Of course, real badasses aren't content to just eat drunk seafood and worms. You might as well go all-out and visit the Vietnamese village of Le Mat near Hanoi, where they will rip out a snake's still-beating heart and serve it to you in a bowl without even giving a quarter of a shit.
But they'll give a quart of other bodily fluids.
The "chefs" who offer live cobra dishes in Le Mat prepare the meal in a number of separate courses. If you're brave enough to order it from the menu, the chef will pull out a juicy snake, slaughter it in front of you, and drain its blood into a glass for you to drink, probably staring unblinking into your eyes the entire time.
Maybe if he didn't stare so hard at you, he'd spill less on the floor.

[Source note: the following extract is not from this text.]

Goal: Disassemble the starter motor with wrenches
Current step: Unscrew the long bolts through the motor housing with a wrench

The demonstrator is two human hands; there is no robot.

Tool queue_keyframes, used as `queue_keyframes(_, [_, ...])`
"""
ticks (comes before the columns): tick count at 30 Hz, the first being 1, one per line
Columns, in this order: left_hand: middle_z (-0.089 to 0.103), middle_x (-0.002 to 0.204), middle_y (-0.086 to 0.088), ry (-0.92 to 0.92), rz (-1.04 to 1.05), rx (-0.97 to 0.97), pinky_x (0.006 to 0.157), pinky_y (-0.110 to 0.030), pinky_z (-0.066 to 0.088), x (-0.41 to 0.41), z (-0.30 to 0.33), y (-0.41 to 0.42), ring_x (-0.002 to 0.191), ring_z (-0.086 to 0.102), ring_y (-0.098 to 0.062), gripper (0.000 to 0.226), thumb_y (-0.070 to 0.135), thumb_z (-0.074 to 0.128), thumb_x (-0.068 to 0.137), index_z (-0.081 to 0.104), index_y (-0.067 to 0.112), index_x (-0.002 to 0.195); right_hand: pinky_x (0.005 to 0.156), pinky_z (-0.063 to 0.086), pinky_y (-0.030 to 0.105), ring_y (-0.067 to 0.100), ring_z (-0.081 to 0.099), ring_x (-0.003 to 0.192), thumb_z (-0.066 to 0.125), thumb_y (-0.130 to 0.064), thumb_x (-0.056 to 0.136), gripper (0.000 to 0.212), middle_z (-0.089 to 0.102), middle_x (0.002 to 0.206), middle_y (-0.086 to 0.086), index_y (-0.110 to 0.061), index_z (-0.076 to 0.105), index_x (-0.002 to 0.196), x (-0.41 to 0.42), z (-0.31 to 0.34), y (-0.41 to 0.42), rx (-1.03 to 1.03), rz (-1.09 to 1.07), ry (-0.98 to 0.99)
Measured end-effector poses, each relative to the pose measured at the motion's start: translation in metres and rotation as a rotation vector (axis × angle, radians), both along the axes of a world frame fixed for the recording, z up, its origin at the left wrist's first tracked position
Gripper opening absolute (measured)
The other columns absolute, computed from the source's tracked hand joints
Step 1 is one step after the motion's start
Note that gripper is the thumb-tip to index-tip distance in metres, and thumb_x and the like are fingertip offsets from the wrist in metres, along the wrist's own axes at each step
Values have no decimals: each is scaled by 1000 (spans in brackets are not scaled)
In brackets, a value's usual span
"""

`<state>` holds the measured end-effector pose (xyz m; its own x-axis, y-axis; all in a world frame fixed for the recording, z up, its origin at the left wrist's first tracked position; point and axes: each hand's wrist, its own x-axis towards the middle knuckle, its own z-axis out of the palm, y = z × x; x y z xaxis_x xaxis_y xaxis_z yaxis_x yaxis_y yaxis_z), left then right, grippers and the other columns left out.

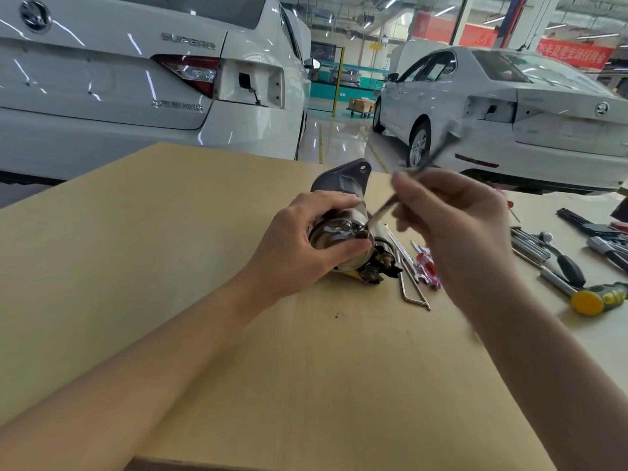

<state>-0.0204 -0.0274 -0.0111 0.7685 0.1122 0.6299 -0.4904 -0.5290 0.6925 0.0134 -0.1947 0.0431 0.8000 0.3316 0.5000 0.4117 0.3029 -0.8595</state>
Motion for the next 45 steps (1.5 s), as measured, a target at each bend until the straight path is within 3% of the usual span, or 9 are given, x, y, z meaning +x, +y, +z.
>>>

The next course is a shot glass full of the cobra's bile and venom. No, seriously. The thing about most snake venom is that it has to be injected into your veins to do any damage -- the stomach breaks it down just fine, so it's merely a refreshing drink. Unless you have any cuts or ulcers in your mouth, in which case you will die horribly.
The snake's death will seem swift and painless in comparison.
In time, the chef will prepare a full meal from the snake -- snake spring rolls, ribs, fried skin, snake scales over rice, and spinal soup. But at some point, which is what you really came here for, you get to swallow the cobra's raw heart while it's still beating. Because of course you do.
A Bunch of Dead Birds Left to Rot in a Seal Carcass
This one comes from Greenland, and it is the result of 18 months of preparation, preservation, and fermentation, all of which are euphemisms for leaving it to rot under a pile of rocks. Kiviaq is death stuffed into yet more death, left to decay into the world's most macabre pinata: a sack of seal skin stuffed with the slowly liquefying bodies of hundreds of birds (yes, hundreds). Sure, the end result might be a withered mass of decomposed meat slurry, but it's edible, dammit, and that's what's important. That and smothering it in seal fat to ward off flies. Can't have flies.
Flies are gross. They eat sour fruit!
Your daily recommended allowance of protein isn't all you'll be getting here. The fermentation (read: rotting) process is intended to tenderize every part of the bird, bones and all, so dig in! No, you don't cook it.
Oh, and, for your sake, we do hope you're eating this outside; the odor will make life at home utterly nauseating for weeks if you open this indoors. But isn't that true of all fine cuisine?